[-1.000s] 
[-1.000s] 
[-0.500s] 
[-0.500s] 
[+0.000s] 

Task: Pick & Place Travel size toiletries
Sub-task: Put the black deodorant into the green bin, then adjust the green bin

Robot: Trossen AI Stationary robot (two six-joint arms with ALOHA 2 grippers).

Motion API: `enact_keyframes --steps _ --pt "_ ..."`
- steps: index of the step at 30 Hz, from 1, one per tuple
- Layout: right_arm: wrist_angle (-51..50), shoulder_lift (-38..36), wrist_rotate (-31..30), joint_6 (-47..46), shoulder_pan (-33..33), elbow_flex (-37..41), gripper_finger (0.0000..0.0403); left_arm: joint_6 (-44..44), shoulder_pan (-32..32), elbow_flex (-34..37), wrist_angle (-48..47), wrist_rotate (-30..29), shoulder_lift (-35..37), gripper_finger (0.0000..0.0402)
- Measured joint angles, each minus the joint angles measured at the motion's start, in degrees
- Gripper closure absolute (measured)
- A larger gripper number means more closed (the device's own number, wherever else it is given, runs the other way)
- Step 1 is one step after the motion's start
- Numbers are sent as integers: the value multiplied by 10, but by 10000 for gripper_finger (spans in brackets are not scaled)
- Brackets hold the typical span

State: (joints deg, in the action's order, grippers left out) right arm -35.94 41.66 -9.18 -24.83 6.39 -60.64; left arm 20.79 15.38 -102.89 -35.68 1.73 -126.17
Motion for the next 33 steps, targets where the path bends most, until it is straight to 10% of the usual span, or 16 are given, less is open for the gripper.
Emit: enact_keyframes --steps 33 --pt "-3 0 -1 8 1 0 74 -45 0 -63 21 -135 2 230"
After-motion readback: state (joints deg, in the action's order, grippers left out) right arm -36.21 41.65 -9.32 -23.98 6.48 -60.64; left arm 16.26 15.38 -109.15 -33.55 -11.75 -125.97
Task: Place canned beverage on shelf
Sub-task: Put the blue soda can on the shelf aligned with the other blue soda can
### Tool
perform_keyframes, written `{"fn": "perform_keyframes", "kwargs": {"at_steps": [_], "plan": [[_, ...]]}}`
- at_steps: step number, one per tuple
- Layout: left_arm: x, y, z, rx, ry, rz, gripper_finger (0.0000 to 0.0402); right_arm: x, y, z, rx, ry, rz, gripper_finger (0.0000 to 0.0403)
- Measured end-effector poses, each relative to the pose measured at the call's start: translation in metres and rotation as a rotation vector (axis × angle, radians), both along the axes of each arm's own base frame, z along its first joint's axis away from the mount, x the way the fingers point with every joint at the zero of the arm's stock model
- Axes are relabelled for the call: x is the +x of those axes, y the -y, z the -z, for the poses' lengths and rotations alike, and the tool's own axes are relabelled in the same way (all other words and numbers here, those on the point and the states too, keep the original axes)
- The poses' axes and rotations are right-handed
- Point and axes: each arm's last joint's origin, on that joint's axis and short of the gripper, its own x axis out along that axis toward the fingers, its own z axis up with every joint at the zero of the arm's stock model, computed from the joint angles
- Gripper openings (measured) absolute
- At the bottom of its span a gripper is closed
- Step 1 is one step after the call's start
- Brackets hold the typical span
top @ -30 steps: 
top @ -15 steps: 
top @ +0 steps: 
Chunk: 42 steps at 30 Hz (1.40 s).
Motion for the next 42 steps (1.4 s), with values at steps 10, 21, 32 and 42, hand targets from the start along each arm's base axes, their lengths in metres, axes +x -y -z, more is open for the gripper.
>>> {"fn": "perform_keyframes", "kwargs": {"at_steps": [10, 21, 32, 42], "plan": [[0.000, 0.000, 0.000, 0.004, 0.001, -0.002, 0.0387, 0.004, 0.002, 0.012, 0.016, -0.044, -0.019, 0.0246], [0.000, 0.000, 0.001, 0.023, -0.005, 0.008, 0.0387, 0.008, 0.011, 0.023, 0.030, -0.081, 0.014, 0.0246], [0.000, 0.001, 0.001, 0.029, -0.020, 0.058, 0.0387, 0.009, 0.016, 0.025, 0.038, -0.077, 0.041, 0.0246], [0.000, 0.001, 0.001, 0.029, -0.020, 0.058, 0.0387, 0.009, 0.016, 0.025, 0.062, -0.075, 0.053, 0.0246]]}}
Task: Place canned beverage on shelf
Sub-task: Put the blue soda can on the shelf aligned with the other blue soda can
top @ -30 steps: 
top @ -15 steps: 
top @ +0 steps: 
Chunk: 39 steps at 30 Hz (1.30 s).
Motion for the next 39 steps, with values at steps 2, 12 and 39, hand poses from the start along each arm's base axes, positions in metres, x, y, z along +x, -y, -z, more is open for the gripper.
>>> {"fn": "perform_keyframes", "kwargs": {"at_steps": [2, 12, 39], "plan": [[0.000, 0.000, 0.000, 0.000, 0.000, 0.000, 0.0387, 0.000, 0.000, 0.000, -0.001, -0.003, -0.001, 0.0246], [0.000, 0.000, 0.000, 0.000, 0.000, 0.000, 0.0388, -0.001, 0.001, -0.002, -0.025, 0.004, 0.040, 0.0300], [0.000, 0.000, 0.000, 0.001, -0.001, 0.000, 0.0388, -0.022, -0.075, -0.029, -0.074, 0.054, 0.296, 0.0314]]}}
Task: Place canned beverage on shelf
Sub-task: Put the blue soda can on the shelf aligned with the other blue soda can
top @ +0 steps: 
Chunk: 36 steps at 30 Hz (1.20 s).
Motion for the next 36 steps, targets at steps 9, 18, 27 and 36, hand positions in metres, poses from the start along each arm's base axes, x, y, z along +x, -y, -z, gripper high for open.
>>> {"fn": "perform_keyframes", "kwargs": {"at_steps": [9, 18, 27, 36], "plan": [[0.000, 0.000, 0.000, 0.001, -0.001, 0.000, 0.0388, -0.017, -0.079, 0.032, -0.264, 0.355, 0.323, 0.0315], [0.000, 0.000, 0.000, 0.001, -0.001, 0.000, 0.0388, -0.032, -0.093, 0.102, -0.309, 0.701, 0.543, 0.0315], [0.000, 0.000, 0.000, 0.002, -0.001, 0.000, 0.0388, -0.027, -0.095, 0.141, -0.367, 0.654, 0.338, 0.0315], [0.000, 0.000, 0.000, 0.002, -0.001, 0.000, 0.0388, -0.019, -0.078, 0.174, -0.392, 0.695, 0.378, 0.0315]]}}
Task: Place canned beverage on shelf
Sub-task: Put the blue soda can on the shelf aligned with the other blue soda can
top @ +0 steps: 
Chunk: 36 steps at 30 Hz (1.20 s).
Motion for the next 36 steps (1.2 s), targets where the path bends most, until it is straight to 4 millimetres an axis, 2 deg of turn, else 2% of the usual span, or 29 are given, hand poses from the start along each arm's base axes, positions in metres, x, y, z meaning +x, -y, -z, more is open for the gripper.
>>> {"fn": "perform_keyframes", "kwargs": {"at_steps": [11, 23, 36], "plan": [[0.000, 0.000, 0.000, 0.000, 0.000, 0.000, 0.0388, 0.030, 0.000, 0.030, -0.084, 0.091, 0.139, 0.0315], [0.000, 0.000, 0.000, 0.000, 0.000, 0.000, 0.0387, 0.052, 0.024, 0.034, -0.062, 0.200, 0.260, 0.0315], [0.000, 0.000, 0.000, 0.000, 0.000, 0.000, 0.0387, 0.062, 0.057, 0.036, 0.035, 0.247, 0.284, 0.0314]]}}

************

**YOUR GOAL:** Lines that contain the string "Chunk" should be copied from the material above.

**RESPONSE AREA:**
Chunk: 42 steps at 30 Hz (1.40 s).
Chunk: 39 steps at 30 Hz (1.30 s).
Chunk: 36 steps at 30 Hz (1.20 s).
Chunk: 36 steps at 30 Hz (1.20 s).

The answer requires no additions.